- _WHAT YOU SHOULD DO_:
Go through the entries below and count the lines where "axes" occurs. Give nothing but that number.

[Stored records]
+ + + + +

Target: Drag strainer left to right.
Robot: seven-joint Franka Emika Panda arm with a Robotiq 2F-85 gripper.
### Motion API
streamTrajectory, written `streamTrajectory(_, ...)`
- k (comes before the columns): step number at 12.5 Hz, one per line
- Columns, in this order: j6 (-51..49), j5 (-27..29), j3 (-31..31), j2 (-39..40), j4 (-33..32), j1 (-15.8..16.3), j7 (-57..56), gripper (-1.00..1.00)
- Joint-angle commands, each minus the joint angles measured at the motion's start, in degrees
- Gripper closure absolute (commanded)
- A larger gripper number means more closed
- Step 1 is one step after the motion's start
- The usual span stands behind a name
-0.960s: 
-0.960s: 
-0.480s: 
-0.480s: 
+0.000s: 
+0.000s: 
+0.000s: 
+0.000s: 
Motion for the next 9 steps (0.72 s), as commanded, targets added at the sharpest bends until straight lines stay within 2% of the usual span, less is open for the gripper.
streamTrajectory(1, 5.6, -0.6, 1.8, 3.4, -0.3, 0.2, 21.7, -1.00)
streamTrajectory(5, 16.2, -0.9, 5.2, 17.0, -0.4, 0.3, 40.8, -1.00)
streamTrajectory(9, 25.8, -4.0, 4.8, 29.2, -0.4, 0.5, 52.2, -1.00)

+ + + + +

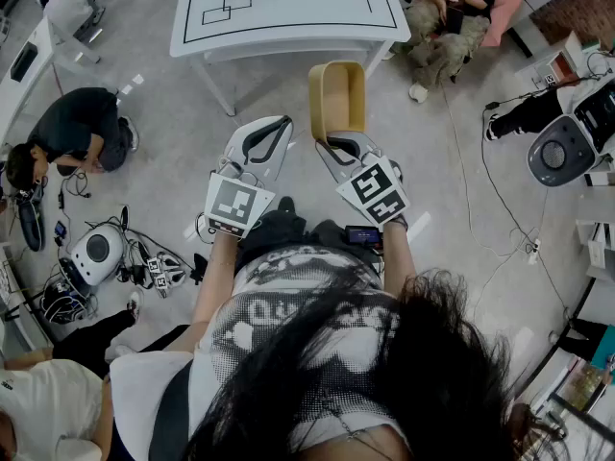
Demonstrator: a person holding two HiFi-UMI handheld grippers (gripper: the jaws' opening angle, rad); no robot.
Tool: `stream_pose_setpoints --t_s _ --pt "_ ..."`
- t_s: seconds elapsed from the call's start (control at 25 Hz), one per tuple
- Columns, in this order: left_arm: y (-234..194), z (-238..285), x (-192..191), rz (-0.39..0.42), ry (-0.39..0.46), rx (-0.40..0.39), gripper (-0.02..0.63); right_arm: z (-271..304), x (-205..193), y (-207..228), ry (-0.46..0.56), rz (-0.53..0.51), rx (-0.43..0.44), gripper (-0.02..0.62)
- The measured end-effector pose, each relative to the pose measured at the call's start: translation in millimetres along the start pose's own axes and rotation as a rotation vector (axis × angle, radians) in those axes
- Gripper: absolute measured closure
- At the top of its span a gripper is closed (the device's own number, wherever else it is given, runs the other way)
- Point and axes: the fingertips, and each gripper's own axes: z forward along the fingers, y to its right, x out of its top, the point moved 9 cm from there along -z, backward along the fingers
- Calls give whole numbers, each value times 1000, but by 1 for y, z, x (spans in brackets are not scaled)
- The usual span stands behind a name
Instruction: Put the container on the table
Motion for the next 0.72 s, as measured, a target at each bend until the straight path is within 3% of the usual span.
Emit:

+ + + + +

- _SOLUTION FOR THIS PROBLEM_:
2